◆ WHAT YOU WILL DO:
Each line of the material must be reproduced exactly; pictures stay out.

*** Begin section ***

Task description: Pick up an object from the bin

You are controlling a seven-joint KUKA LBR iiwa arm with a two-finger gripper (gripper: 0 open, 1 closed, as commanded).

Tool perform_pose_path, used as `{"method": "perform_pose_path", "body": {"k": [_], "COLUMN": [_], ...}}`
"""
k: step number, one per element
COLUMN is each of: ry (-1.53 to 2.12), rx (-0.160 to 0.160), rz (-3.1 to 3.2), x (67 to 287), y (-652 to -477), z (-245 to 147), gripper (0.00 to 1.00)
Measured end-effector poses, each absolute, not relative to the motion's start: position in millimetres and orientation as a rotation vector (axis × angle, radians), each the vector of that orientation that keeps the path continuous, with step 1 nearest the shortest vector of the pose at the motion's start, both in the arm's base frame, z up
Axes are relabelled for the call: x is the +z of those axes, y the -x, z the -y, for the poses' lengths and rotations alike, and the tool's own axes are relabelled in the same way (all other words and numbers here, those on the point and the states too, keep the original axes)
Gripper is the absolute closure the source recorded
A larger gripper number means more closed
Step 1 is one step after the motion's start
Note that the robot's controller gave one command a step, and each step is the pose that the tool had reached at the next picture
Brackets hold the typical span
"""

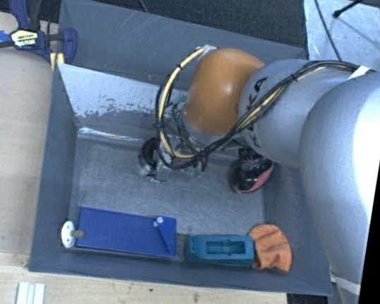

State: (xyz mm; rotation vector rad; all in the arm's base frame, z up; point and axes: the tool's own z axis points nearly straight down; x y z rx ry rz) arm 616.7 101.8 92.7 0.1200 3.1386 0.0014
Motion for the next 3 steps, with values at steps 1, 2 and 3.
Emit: {"method": "perform_pose_path", "body": {"k": [1, 2, 3], "ry": [-0.133, -0.174, -0.118], "rx": [0.000, 0.002, 0.001], "rz": [-3.142, -3.130, -3.135], "x": [141.7, 163.3, 304.8], "y": [-622.9, -593.7, -599.6], "z": [-89.9, -93.1, -104.9], "gripper": [1.00, 1.00, 1.00]}}
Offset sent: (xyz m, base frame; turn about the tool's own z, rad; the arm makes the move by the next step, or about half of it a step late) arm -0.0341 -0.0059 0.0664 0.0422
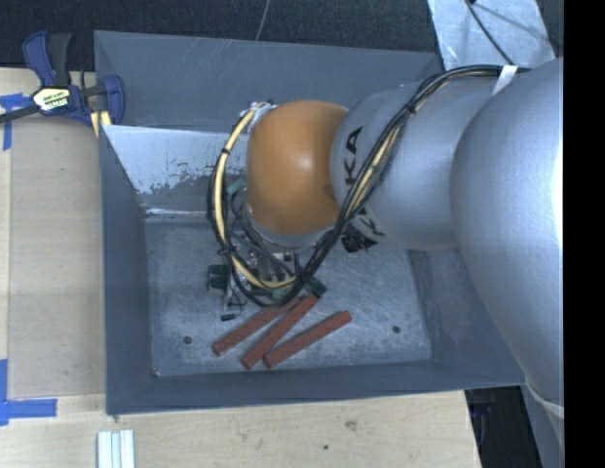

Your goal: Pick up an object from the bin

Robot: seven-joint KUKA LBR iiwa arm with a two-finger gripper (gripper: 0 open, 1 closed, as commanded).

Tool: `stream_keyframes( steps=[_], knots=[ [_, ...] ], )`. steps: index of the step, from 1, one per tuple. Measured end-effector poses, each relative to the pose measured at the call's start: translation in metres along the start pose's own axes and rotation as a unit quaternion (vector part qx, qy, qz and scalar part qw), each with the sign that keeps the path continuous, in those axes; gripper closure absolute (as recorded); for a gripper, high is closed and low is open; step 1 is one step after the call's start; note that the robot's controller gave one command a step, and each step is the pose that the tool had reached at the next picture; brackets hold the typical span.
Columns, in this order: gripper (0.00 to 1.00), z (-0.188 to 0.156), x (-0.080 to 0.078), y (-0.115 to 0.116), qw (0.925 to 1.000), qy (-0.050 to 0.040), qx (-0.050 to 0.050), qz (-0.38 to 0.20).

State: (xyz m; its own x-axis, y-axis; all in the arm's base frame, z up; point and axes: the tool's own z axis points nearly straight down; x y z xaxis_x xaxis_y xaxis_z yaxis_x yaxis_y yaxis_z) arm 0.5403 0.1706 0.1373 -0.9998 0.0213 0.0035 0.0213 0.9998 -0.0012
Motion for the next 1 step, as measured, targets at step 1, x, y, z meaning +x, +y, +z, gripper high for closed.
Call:
stream_keyframes(
  steps=[1],
  knots=[
    [1.0,-0.1112,-0.012,0.0112,0.9999,-0.0061,-0.002,-0.01]
  ],
)
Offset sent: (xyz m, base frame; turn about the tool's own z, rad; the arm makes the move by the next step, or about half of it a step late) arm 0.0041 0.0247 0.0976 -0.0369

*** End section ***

◆ PROBLEM SOLUTION:
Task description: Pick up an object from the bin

You are controlling a seven-joint KUKA LBR iiwa arm with a two-finger gripper (gripper: 0 open, 1 closed, as commanded).

Tool perform_pose_path, used as `{"method": "perform_pose_path", "body": {"k": [_], "COLUMN": [_], ...}}`
"""
k: step number, one per element
COLUMN is each of: ry (-1.53 to 2.12), rx (-0.160 to 0.160), rz (-3.1 to 3.2), x (67 to 287), y (-652 to -477), z (-245 to 147), gripper (0.00 to 1.00)
Measured end-effector poses, each absolute, not relative to the motion's start: position in millimetres and orientation as a rotation vector (axis × angle, radians), each the vector of that orientation that keeps the path continuous, with step 1 nearest the shortest vector of the pose at the motion's start, both in the arm's base frame, z up
Axes are relabelled for the call: x is the +z of those axes, y the -x, z the -y, for the poses' lengths and rotations alike, and the tool's own axes are relabelled in the same way (all other words and numbers here, those on the point and the states too, keep the original axes)
Gripper is the absolute closure the source recorded
A larger gripper number means more closed
Step 1 is one step after the motion's start
Note that the robot's controller gave one command a step, and each step is the pose that the tool had reached at the next picture
Brackets hold the typical span
"""


State: (xyz mm; rotation vector rad; all in the arm's base frame, z up; point and axes: the tool's own z axis points nearly straight down; x y z rx ry rz) arm 616.7 101.8 92.7 0.1200 3.1386 0.0014
Motion for the next 3 steps, with values at steps 1, 2 and 3.
Emit: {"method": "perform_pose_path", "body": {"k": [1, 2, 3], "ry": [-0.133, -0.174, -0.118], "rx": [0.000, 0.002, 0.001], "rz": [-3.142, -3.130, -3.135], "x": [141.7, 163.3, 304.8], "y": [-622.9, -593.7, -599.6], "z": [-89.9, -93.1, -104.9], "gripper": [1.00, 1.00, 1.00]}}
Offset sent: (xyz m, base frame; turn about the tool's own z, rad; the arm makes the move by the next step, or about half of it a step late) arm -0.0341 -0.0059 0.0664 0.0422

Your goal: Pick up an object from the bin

Robot: seven-joint KUKA LBR iiwa arm with a two-finger gripper (gripper: 0 open, 1 closed, as commanded).

Tool: `stream_keyframes( steps=[_], knots=[ [_, ...] ], )`. steps: index of the step, from 1, one per tuple. Measured end-effector poses, each relative to the pose measured at the call's start: translation in metres along the start pose's own axes and rotation as a unit quaternion (vector part qx, qy, qz and scalar part qw), each with the sign that keeps the path continuous, in those axes; gripper closure absolute (as recorded); for a gripper, high is closed and low is open; step 1 is one step after the call's start; note that the robot's controller gave one command a step, and each step is the pose that the tool had reached at the next picture; brackets hold the typical span.
Columns, in this order: gripper (0.00 to 1.00), z (-0.188 to 0.156), x (-0.080 to 0.078), y (-0.115 to 0.116), qw (0.925 to 1.000), qy (-0.050 to 0.040), qx (-0.050 to 0.050), qz (-0.38 to 0.20).

State: (xyz m; its own x-axis, y-axis; all in the arm's base frame, z up; point and axes: the tool's own z axis points nearly straight down; x y z xaxis_x xaxis_y xaxis_z yaxis_x yaxis_y yaxis_z) arm 0.5403 0.1706 0.1373 -0.9998 0.0213 0.0035 0.0213 0.9998 -0.0012
Motion for the next 1 step, as measured, targets at step 1, x, y, z meaning +x, +y, +z, gripper high for closed.
Call:
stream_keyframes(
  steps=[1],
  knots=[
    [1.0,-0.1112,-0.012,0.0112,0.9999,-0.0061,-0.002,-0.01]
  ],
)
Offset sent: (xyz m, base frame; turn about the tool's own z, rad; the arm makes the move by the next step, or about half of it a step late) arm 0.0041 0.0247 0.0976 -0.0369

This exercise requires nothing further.